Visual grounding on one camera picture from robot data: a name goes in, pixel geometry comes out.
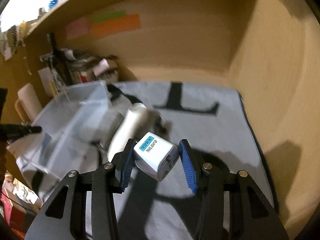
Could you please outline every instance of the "green sticky note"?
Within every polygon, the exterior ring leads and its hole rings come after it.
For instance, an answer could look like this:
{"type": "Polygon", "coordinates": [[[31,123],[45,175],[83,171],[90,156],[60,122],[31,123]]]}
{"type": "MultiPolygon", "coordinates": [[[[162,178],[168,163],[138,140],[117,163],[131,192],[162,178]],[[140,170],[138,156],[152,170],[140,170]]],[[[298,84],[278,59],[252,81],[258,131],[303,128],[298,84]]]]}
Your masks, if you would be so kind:
{"type": "Polygon", "coordinates": [[[105,12],[94,14],[90,18],[92,22],[100,23],[100,22],[108,21],[108,20],[119,18],[126,15],[127,15],[127,12],[125,10],[105,11],[105,12]]]}

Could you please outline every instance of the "sticky note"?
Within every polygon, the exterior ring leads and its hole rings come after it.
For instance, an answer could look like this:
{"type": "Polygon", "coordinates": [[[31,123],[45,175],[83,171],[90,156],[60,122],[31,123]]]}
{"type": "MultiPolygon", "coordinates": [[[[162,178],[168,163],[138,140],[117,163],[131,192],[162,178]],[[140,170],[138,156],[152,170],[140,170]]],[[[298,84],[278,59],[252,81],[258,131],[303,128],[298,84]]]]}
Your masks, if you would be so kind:
{"type": "Polygon", "coordinates": [[[67,39],[73,40],[82,35],[89,33],[89,25],[86,17],[81,17],[80,19],[70,23],[66,26],[67,39]]]}
{"type": "Polygon", "coordinates": [[[96,38],[102,38],[120,32],[139,29],[141,29],[139,14],[132,14],[94,24],[91,28],[91,34],[96,38]]]}
{"type": "Polygon", "coordinates": [[[126,16],[127,12],[125,10],[118,10],[118,11],[104,11],[100,13],[95,13],[90,17],[90,20],[93,23],[101,23],[104,21],[116,19],[122,16],[126,16]]]}

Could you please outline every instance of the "blue gripper pad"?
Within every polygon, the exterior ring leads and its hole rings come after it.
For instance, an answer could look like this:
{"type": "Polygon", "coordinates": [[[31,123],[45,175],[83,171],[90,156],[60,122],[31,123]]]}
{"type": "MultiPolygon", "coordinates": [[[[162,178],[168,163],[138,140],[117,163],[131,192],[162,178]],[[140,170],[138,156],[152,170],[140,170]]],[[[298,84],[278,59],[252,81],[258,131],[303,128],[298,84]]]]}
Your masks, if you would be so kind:
{"type": "Polygon", "coordinates": [[[183,139],[179,143],[179,153],[180,158],[184,170],[184,174],[186,176],[188,187],[192,190],[192,193],[195,194],[197,192],[197,182],[196,182],[196,171],[192,165],[191,159],[189,156],[188,150],[190,148],[187,140],[183,139]]]}
{"type": "Polygon", "coordinates": [[[136,145],[136,141],[129,139],[124,150],[123,150],[123,157],[124,162],[122,164],[121,169],[121,180],[120,180],[120,188],[124,191],[127,186],[129,185],[130,176],[134,164],[134,158],[133,158],[133,148],[136,145]]]}

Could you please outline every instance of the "fabric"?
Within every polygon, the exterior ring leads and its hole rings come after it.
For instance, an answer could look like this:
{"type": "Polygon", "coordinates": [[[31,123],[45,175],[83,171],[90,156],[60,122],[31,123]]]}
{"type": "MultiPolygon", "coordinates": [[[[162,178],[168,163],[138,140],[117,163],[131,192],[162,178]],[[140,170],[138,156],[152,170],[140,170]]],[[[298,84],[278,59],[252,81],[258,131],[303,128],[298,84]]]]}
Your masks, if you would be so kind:
{"type": "MultiPolygon", "coordinates": [[[[227,166],[233,173],[246,170],[275,206],[276,196],[265,159],[236,90],[188,83],[123,82],[109,85],[108,91],[110,111],[125,115],[136,102],[149,109],[148,123],[136,135],[138,140],[148,131],[155,132],[154,124],[160,116],[167,129],[164,139],[174,144],[187,139],[205,161],[227,166]]],[[[17,164],[26,181],[32,181],[33,189],[37,188],[36,193],[46,200],[59,181],[21,159],[17,164]]],[[[193,239],[201,200],[188,188],[181,161],[178,160],[162,182],[137,168],[131,177],[125,192],[114,194],[120,239],[193,239]]],[[[228,208],[228,194],[225,194],[226,230],[228,208]]],[[[90,234],[90,210],[87,213],[90,234]]]]}

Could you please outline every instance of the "metal screw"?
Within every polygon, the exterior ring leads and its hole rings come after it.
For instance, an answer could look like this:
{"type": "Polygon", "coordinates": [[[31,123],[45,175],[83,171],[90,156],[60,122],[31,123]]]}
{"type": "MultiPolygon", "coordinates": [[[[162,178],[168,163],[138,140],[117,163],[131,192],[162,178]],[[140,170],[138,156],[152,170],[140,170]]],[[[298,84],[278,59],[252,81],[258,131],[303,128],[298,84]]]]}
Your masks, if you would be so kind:
{"type": "Polygon", "coordinates": [[[239,171],[239,175],[245,178],[246,176],[248,176],[248,173],[246,171],[239,171]]]}
{"type": "Polygon", "coordinates": [[[204,167],[206,170],[210,170],[210,169],[212,169],[212,164],[211,163],[204,163],[202,165],[202,167],[204,167]]]}
{"type": "Polygon", "coordinates": [[[113,164],[112,164],[112,163],[105,163],[105,164],[103,165],[103,167],[104,167],[106,170],[109,170],[109,169],[111,169],[111,168],[113,167],[113,164]]]}
{"type": "Polygon", "coordinates": [[[69,177],[74,177],[74,176],[76,176],[77,174],[78,174],[78,171],[72,170],[72,171],[69,171],[68,176],[69,176],[69,177]]]}

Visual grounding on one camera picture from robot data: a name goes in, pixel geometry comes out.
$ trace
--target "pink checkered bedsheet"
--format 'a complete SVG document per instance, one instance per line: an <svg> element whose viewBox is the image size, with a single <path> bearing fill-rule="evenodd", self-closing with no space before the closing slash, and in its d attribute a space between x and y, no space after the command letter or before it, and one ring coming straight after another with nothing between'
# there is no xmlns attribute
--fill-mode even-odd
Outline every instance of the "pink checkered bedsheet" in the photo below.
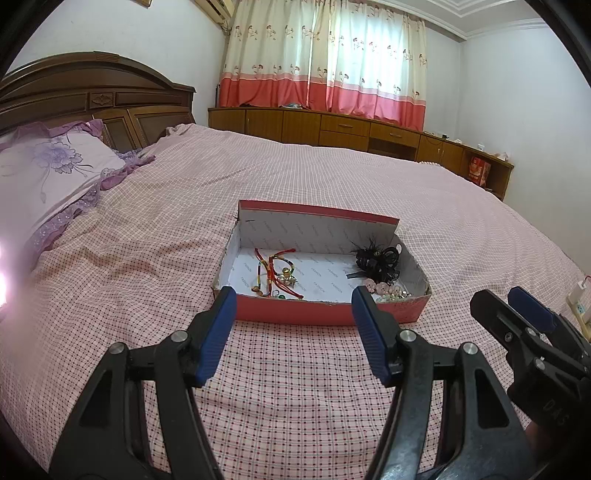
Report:
<svg viewBox="0 0 591 480"><path fill-rule="evenodd" d="M471 318L472 294L489 288L506 298L521 285L571 318L564 297L580 270L507 205L440 166L197 125L177 127L147 151L156 161L75 220L0 323L0 407L45 468L110 344L156 343L209 308L239 199L400 218L398 233L433 289L412 328L439 345L474 341L505 387L511 371ZM147 387L154 462L166 468ZM355 328L247 322L236 322L216 375L196 391L228 479L363 478L391 396L372 376ZM440 412L439 385L424 467L434 460Z"/></svg>

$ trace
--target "red box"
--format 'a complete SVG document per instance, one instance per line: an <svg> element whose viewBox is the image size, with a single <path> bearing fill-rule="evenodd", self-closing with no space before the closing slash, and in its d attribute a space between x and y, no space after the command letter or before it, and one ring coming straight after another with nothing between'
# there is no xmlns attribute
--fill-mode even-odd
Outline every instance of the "red box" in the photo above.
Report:
<svg viewBox="0 0 591 480"><path fill-rule="evenodd" d="M468 172L468 178L476 183L476 185L483 187L486 185L486 179L488 173L491 170L491 164L487 161L482 160L478 157L473 157L470 162L470 171Z"/></svg>
<svg viewBox="0 0 591 480"><path fill-rule="evenodd" d="M354 325L351 294L364 279L348 279L346 274L359 271L353 253L355 244L365 246L374 238L384 248L401 245L397 283L412 294L403 300L377 305L392 313L398 323L416 322L431 296L431 288L425 273L395 234L398 221L351 210L240 200L238 221L213 282L214 294L226 285L236 290L238 320ZM286 299L265 298L251 290L257 285L255 247L264 258L280 250L296 249L294 253L285 254L285 258L295 265L293 275L298 281L292 288L304 296L302 300L290 298L288 294L285 294ZM283 266L277 261L276 270L281 271ZM264 269L261 283L265 287Z"/></svg>

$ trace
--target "floral curtain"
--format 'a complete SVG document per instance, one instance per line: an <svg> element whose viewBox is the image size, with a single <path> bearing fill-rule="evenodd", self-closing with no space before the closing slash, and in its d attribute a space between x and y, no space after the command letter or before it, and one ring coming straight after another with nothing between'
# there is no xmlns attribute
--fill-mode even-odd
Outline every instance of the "floral curtain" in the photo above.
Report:
<svg viewBox="0 0 591 480"><path fill-rule="evenodd" d="M220 105L307 105L313 0L239 0Z"/></svg>
<svg viewBox="0 0 591 480"><path fill-rule="evenodd" d="M294 102L422 130L426 44L422 20L383 5L241 0L220 105Z"/></svg>

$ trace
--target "air conditioner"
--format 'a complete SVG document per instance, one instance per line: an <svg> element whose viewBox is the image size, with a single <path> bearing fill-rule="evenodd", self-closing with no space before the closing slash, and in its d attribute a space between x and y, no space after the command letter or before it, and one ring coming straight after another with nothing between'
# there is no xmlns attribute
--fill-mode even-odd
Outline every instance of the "air conditioner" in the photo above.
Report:
<svg viewBox="0 0 591 480"><path fill-rule="evenodd" d="M209 17L220 25L226 24L234 15L232 0L193 0Z"/></svg>

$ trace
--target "black feather hair clip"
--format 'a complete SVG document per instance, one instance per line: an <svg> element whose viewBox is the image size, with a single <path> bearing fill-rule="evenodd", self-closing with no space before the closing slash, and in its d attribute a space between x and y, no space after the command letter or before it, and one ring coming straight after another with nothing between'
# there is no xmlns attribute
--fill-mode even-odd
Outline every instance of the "black feather hair clip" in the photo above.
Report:
<svg viewBox="0 0 591 480"><path fill-rule="evenodd" d="M398 265L400 252L397 247L382 249L373 238L369 239L367 248L355 245L353 252L357 257L357 266L362 271L350 273L347 278L367 277L376 283L390 283L398 280L400 272L396 270L396 266Z"/></svg>

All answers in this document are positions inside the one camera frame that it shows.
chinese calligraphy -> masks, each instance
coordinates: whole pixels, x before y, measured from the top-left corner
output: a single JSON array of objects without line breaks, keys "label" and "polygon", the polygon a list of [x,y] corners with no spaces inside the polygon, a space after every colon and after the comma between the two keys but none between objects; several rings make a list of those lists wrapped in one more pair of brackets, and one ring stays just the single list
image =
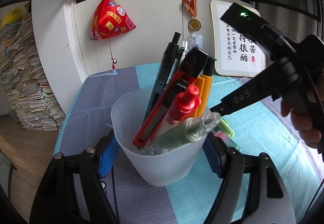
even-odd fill
[{"label": "chinese calligraphy", "polygon": [[241,54],[241,61],[247,61],[247,55]]},{"label": "chinese calligraphy", "polygon": [[245,37],[242,35],[242,34],[240,34],[240,41],[242,41],[243,40],[243,42],[245,43]]},{"label": "chinese calligraphy", "polygon": [[251,53],[255,53],[255,46],[251,45],[250,51]]},{"label": "chinese calligraphy", "polygon": [[246,49],[246,45],[245,44],[241,44],[241,46],[240,46],[240,51],[242,51],[242,52],[247,52],[247,49]]},{"label": "chinese calligraphy", "polygon": [[226,25],[226,41],[227,41],[227,57],[232,60],[233,56],[237,54],[239,50],[242,54],[239,54],[240,61],[252,63],[255,62],[255,55],[249,55],[249,53],[254,54],[256,52],[255,44],[252,40],[247,39],[243,34],[238,34],[234,28]]}]

black pen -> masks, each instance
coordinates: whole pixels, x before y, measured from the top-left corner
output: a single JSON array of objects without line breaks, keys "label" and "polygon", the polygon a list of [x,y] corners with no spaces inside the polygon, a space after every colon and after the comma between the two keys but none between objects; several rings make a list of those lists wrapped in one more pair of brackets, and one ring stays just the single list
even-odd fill
[{"label": "black pen", "polygon": [[179,63],[180,63],[180,59],[182,57],[182,54],[184,52],[184,48],[181,47],[178,51],[177,51],[177,54],[176,54],[176,58],[174,60],[174,64],[172,66],[172,69],[171,69],[171,72],[170,72],[170,77],[169,79],[167,80],[167,83],[169,83],[169,81],[171,81],[172,79],[172,76],[174,75],[174,73],[177,71],[178,67],[179,67]]},{"label": "black pen", "polygon": [[146,113],[144,116],[143,122],[145,122],[146,118],[149,116],[150,112],[152,111],[155,104],[158,102],[164,88],[166,85],[166,82],[169,79],[170,72],[172,69],[172,66],[174,64],[174,60],[178,51],[178,42],[180,39],[180,33],[175,32],[172,42],[169,43],[167,46],[163,58],[161,61],[161,65],[158,71],[157,79],[155,80],[155,84],[153,87],[153,91],[151,94],[150,101],[148,102],[148,106],[146,109]]}]

red pen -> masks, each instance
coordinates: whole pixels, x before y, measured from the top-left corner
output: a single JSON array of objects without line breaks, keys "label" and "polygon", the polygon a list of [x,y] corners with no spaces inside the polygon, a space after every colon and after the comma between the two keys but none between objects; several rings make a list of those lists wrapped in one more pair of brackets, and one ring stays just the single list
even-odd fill
[{"label": "red pen", "polygon": [[169,110],[152,139],[183,122],[200,105],[199,88],[190,84],[185,92],[179,93],[173,100]]},{"label": "red pen", "polygon": [[174,98],[178,93],[185,91],[189,84],[195,82],[207,59],[208,54],[199,48],[195,47],[189,51],[135,136],[133,140],[135,146],[141,148],[152,138]]}]

wooden floor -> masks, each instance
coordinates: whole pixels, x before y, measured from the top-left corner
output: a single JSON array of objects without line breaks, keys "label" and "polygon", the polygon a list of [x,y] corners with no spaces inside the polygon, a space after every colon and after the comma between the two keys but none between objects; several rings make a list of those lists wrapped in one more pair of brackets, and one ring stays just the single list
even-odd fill
[{"label": "wooden floor", "polygon": [[10,116],[0,116],[0,148],[17,168],[9,181],[9,199],[27,222],[57,137],[58,131],[26,130]]}]

yellow plush toy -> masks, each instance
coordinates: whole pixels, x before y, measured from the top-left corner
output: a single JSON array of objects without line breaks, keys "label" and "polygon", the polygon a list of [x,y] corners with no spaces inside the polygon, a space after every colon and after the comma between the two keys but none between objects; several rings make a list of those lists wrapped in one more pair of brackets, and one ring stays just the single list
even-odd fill
[{"label": "yellow plush toy", "polygon": [[21,20],[20,9],[16,8],[10,11],[4,18],[0,21],[0,29],[6,24],[11,24]]}]

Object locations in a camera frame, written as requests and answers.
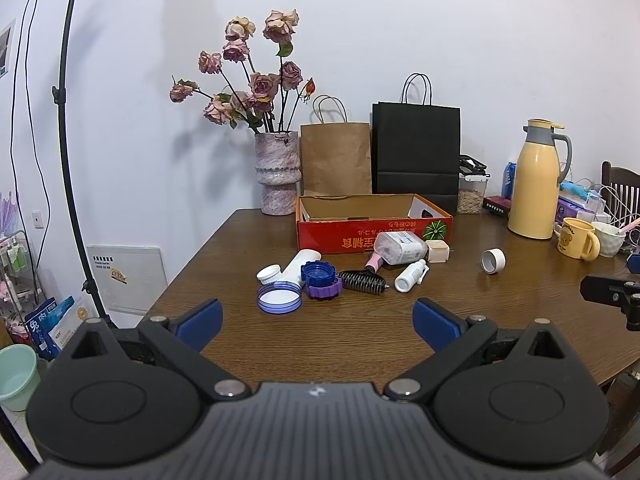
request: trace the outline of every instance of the red box
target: red box
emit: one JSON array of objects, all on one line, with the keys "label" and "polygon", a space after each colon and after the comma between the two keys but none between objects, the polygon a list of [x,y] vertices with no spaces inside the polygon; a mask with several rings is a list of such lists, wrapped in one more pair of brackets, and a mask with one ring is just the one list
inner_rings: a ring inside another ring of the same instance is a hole
[{"label": "red box", "polygon": [[451,215],[417,194],[300,196],[296,229],[299,249],[361,253],[388,231],[448,241]]}]

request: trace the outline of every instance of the white bowl
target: white bowl
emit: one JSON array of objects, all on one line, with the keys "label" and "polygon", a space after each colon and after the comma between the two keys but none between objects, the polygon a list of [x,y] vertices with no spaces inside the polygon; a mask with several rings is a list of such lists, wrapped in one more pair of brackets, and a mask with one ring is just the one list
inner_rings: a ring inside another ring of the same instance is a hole
[{"label": "white bowl", "polygon": [[591,222],[600,240],[600,256],[613,258],[625,241],[626,234],[618,234],[620,229],[603,222]]}]

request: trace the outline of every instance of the pink textured vase
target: pink textured vase
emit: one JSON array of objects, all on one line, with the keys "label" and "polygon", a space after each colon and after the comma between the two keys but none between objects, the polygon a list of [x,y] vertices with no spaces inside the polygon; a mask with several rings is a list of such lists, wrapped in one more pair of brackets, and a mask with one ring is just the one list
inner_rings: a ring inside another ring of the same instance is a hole
[{"label": "pink textured vase", "polygon": [[298,132],[255,135],[255,171],[262,184],[262,212],[288,215],[296,210],[300,173]]}]

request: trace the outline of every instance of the blue can
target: blue can
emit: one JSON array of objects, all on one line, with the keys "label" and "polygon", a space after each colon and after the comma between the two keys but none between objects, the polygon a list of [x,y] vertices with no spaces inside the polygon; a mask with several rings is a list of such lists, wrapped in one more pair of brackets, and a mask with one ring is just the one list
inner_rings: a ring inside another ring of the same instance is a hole
[{"label": "blue can", "polygon": [[504,177],[502,179],[502,198],[511,200],[513,195],[513,181],[516,178],[516,163],[510,162],[504,168]]}]

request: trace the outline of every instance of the yellow mug
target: yellow mug
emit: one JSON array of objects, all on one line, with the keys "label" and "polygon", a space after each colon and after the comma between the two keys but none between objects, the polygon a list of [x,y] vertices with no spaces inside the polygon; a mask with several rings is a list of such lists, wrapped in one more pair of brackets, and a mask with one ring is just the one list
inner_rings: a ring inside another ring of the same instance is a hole
[{"label": "yellow mug", "polygon": [[600,254],[600,240],[589,222],[577,218],[562,220],[558,251],[571,258],[592,262]]}]

= Task requirements =
In the entries above, find each line that has the word "photo". Copy it.

= Finished task =
Outline every instance of the "pink checkered bedsheet" in the photo below.
Outline every instance of the "red box" in the photo above.
Outline every instance of the "floral curtain" in the photo above.
Outline every instance of the "air conditioner" in the photo above.
Outline every instance of the "black feather hair clip" in the photo above.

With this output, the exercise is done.